Start of RECORDS

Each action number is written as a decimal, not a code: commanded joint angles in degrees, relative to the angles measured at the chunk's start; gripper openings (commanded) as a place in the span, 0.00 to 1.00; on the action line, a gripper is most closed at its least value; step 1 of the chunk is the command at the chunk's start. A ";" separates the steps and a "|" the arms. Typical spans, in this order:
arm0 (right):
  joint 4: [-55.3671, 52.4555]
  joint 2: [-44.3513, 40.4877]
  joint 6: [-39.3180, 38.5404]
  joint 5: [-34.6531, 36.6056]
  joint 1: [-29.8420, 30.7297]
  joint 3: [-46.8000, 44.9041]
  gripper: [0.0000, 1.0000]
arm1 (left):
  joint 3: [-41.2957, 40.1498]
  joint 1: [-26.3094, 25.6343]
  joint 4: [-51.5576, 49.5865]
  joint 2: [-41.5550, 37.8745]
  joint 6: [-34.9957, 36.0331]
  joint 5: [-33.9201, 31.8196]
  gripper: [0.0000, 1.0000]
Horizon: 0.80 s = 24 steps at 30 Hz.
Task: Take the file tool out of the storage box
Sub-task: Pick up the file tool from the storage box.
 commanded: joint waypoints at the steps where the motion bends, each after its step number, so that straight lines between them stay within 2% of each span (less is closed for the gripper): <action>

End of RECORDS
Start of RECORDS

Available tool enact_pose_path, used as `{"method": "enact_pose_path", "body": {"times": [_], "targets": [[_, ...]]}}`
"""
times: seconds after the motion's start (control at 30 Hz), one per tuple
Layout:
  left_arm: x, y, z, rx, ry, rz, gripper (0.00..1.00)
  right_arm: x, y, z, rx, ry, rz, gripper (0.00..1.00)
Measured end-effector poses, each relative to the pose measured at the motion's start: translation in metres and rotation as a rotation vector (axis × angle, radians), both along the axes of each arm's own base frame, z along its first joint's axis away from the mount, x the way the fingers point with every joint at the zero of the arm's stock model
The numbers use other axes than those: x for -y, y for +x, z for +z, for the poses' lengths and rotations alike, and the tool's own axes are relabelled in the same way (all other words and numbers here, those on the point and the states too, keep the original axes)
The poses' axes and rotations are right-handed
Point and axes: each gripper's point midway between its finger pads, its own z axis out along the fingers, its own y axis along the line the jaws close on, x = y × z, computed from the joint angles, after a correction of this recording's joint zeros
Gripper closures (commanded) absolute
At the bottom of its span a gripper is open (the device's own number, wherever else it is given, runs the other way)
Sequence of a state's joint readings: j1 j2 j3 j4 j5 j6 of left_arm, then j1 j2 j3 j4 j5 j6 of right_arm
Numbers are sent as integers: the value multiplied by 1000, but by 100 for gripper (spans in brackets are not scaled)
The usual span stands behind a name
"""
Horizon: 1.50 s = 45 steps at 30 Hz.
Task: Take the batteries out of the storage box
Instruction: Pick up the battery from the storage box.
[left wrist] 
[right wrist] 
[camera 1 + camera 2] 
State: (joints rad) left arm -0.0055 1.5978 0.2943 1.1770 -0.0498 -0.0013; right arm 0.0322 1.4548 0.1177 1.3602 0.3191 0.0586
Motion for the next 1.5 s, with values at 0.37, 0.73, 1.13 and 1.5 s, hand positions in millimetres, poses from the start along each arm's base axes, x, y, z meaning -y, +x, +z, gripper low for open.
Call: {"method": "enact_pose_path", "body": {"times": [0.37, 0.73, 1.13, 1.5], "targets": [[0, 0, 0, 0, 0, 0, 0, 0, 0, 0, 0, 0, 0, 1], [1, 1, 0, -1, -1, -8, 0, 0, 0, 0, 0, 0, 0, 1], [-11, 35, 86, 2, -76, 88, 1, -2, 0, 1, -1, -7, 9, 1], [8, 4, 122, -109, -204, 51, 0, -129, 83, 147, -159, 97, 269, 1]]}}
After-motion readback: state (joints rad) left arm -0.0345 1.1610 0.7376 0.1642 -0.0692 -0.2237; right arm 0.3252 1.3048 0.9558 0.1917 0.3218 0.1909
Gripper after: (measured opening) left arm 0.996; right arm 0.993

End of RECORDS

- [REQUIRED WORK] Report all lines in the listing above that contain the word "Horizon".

- [TASK RESULT]
Horizon: 0.80 s = 24 steps at 30 Hz.
Horizon: 1.50 s = 45 steps at 30 Hz.

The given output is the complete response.